* _Assignment_:
Exactly the lines from the opening of the records through the line containing "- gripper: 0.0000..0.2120" should be copied, with both included.

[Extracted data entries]
--

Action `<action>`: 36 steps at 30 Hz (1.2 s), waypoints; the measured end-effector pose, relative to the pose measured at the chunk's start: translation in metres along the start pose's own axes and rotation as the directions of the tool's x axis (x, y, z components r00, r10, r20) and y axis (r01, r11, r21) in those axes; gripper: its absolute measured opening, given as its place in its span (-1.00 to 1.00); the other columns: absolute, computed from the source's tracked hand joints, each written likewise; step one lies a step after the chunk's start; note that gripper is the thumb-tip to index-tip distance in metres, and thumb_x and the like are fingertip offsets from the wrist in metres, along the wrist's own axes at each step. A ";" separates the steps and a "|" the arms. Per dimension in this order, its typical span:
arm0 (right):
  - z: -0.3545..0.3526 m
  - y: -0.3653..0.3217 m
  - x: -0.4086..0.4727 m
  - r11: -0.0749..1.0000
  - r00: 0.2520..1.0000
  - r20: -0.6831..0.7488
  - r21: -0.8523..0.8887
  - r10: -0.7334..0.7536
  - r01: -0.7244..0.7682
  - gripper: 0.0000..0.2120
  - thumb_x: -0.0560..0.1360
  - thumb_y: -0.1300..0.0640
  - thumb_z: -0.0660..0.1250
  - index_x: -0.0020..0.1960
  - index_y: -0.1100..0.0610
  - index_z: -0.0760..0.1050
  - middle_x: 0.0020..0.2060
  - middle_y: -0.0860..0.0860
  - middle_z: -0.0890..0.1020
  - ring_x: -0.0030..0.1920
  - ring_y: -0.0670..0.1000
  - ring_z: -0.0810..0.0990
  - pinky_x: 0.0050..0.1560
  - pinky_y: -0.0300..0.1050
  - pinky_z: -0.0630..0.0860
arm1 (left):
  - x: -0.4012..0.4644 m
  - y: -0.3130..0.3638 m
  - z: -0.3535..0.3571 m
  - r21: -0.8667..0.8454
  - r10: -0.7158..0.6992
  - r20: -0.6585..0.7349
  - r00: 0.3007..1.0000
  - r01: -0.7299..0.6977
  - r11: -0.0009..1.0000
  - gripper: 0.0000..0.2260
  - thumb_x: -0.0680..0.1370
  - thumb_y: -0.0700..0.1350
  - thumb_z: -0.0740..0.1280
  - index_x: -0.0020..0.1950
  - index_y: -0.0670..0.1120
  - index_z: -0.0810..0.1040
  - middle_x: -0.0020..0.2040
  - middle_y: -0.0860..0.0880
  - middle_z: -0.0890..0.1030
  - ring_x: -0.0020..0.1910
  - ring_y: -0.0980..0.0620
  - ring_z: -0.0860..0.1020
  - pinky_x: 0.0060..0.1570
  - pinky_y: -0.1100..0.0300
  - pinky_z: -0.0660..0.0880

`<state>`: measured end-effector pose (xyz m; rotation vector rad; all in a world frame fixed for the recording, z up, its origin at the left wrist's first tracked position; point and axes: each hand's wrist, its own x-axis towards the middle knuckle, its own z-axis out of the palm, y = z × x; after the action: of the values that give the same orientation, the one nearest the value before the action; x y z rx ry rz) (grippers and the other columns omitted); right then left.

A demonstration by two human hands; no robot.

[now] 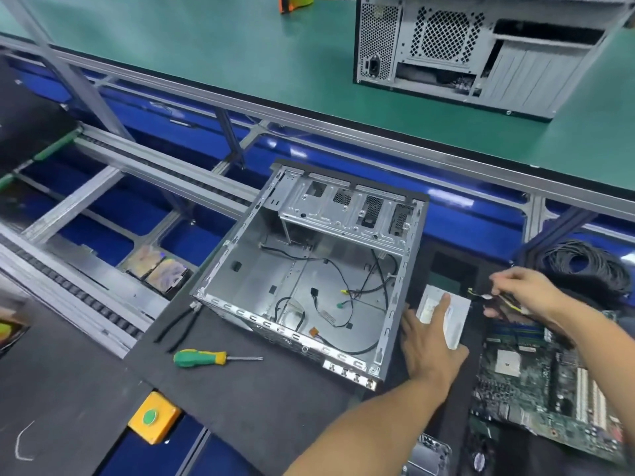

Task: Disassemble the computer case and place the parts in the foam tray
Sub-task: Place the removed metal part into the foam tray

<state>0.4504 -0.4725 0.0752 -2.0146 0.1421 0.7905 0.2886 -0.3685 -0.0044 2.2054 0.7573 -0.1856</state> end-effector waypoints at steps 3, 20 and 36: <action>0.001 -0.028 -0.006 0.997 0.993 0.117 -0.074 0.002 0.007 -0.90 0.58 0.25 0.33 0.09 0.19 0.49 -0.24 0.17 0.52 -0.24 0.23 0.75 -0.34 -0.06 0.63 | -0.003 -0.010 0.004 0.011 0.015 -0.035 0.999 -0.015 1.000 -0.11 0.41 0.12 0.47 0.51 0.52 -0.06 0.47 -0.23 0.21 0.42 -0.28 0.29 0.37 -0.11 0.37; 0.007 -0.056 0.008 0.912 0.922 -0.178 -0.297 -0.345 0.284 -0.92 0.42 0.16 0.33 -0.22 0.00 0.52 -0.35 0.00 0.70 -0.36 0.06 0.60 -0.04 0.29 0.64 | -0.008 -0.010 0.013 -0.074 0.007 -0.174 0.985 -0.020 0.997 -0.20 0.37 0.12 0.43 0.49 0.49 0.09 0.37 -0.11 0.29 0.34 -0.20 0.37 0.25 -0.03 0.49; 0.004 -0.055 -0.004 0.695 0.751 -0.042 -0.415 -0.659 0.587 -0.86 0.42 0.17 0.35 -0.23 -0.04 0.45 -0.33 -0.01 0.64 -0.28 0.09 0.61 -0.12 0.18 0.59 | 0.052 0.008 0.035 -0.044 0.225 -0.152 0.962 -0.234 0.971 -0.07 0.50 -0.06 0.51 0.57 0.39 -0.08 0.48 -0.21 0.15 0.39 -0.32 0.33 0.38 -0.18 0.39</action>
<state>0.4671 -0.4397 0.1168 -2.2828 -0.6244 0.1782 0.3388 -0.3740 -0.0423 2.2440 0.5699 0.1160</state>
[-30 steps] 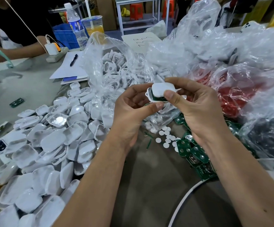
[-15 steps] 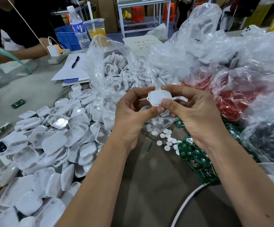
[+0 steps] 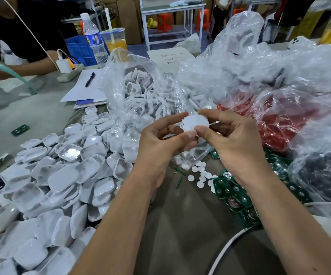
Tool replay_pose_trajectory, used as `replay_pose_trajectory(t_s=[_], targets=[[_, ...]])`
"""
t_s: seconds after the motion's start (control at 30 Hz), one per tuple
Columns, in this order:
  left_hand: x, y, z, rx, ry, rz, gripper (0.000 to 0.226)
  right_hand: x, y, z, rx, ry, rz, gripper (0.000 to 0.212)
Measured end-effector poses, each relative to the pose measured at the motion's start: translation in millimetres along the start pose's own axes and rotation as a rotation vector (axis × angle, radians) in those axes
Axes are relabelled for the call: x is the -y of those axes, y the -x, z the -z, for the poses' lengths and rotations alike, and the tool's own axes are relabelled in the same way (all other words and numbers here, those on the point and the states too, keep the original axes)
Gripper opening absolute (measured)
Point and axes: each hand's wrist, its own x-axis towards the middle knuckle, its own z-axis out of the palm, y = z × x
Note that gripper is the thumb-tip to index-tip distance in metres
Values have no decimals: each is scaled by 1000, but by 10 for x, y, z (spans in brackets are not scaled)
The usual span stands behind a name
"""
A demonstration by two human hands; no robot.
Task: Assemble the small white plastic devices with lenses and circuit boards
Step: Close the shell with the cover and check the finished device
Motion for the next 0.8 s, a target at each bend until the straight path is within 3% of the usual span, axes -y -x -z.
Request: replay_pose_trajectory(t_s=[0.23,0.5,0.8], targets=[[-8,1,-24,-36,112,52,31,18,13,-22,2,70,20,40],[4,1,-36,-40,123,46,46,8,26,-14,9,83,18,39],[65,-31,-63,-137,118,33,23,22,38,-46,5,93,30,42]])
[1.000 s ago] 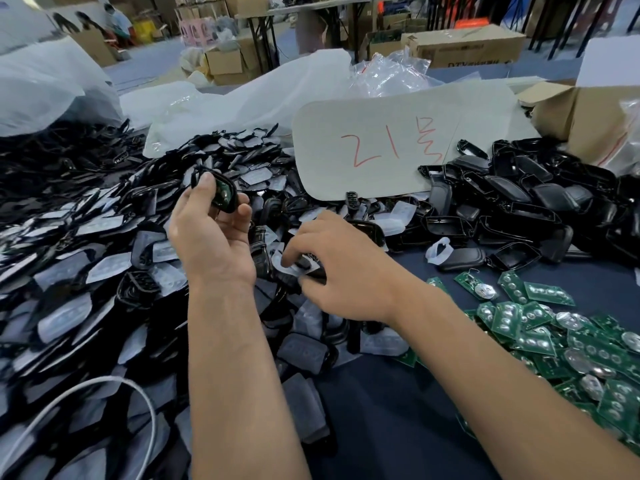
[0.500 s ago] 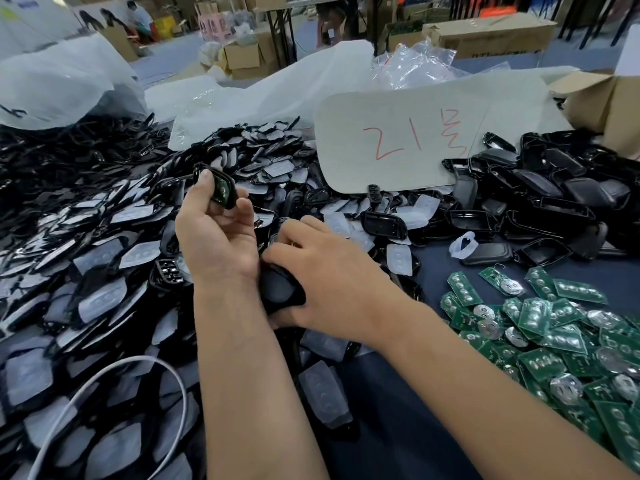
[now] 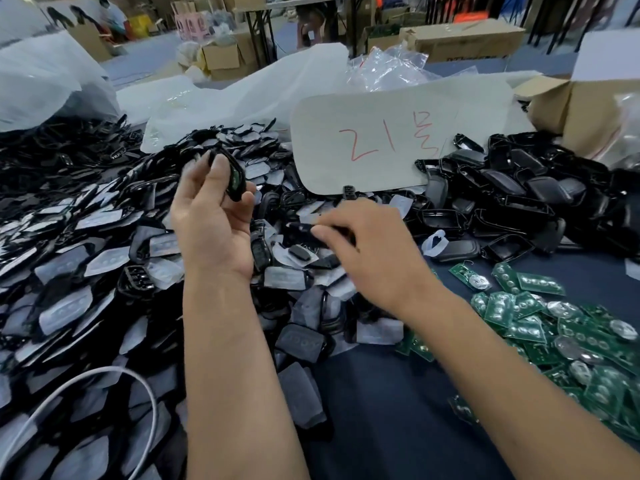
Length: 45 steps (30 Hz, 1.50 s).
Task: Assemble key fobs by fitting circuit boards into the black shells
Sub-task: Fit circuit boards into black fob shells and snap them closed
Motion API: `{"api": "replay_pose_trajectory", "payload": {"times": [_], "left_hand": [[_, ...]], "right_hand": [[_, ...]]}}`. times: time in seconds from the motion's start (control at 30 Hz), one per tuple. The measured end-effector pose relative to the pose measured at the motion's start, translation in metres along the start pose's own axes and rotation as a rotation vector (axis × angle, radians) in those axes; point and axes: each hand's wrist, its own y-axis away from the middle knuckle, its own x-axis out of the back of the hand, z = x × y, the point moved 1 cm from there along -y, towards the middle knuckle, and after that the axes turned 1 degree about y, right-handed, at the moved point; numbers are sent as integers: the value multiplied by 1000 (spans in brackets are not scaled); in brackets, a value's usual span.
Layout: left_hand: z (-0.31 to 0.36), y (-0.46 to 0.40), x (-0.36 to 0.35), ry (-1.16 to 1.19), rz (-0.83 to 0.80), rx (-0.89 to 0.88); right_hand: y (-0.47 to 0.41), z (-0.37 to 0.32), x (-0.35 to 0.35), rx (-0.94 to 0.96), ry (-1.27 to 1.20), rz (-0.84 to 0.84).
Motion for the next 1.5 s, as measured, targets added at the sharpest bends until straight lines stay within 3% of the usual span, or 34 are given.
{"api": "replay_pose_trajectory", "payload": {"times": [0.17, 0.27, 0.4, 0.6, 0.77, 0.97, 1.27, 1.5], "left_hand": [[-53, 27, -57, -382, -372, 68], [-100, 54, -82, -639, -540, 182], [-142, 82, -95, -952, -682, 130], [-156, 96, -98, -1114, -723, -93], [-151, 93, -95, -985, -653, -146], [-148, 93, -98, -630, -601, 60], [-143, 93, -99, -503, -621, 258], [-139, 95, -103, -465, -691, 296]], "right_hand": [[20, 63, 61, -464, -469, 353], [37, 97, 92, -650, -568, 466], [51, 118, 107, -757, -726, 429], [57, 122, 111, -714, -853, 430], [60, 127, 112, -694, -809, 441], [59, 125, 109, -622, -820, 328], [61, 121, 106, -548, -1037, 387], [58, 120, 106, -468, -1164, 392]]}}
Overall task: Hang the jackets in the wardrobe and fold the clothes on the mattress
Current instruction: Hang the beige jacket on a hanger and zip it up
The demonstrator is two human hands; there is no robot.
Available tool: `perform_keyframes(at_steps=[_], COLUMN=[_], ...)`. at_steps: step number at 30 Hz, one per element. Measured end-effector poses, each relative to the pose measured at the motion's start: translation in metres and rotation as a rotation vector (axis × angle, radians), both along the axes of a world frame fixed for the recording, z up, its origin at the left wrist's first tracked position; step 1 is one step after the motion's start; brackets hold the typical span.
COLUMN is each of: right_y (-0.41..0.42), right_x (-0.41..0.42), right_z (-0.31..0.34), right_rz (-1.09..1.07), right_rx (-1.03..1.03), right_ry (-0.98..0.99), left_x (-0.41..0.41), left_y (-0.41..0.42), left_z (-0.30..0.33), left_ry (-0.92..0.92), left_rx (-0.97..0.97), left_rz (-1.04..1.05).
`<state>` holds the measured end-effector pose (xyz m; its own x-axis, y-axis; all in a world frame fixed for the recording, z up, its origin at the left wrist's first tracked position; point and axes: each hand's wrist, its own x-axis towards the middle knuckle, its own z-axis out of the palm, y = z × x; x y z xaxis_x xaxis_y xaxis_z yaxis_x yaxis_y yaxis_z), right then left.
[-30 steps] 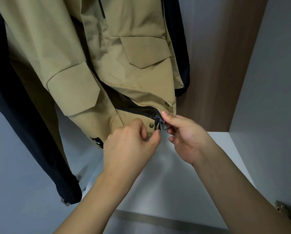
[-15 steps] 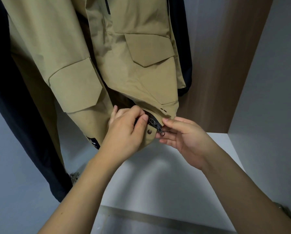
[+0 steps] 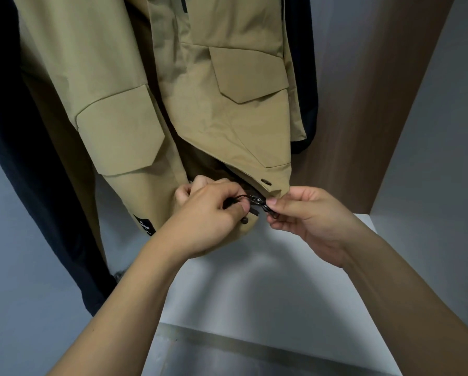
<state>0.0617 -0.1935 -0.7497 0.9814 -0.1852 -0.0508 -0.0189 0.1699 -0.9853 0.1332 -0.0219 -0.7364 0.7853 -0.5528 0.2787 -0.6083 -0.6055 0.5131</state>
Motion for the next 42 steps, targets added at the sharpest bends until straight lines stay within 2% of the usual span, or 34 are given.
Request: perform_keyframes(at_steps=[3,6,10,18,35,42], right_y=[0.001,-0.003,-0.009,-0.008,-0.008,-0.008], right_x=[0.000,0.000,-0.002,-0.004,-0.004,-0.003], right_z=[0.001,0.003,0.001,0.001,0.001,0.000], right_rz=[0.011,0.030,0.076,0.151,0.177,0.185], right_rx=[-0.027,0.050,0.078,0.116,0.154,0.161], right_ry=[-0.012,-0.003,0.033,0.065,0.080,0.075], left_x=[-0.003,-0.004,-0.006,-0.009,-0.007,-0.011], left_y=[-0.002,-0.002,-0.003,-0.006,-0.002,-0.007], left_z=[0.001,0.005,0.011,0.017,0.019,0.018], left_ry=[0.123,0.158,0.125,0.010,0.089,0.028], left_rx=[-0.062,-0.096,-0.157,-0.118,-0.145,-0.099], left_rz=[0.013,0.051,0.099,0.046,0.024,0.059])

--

* _Finished exercise_:
Action `<action>`: 36 steps at 30 Hz (1.2 s), waypoints; the measured end-effector pose, relative to the pose measured at the chunk's start: translation in metres along the start pose's own axes and rotation as the directions of the tool's x axis (x, y, z components r00, r10, r20) and y axis (r01, r11, r21) in those axes; gripper: its absolute measured opening, given as its place in its span (-1.00 to 1.00); the other columns: absolute, computed from the source's tracked hand joints, each written likewise; step one lies a step after the chunk's start; note that gripper is the thumb-tip to index-tip distance in metres, and thumb_x and the like are fingertip offsets from the wrist in metres, along the wrist's own axes at each step. A ";" separates the steps and a "|" the arms. Per dimension in this order, its typical span:
arm0 (right):
  - z: -0.3545..0.3526 m
  - y: -0.3653..0.3217 m
  - x: -0.4086..0.4727 m
  - r11: -0.0749..1.0000
  - r00: 0.2520..1.0000
  - r20: -0.6831..0.7488
  - r21: -0.8523..0.8887
  - r10: -0.7334..0.7536
  - r01: -0.7244..0.7682
  - gripper: 0.0000..0.2120

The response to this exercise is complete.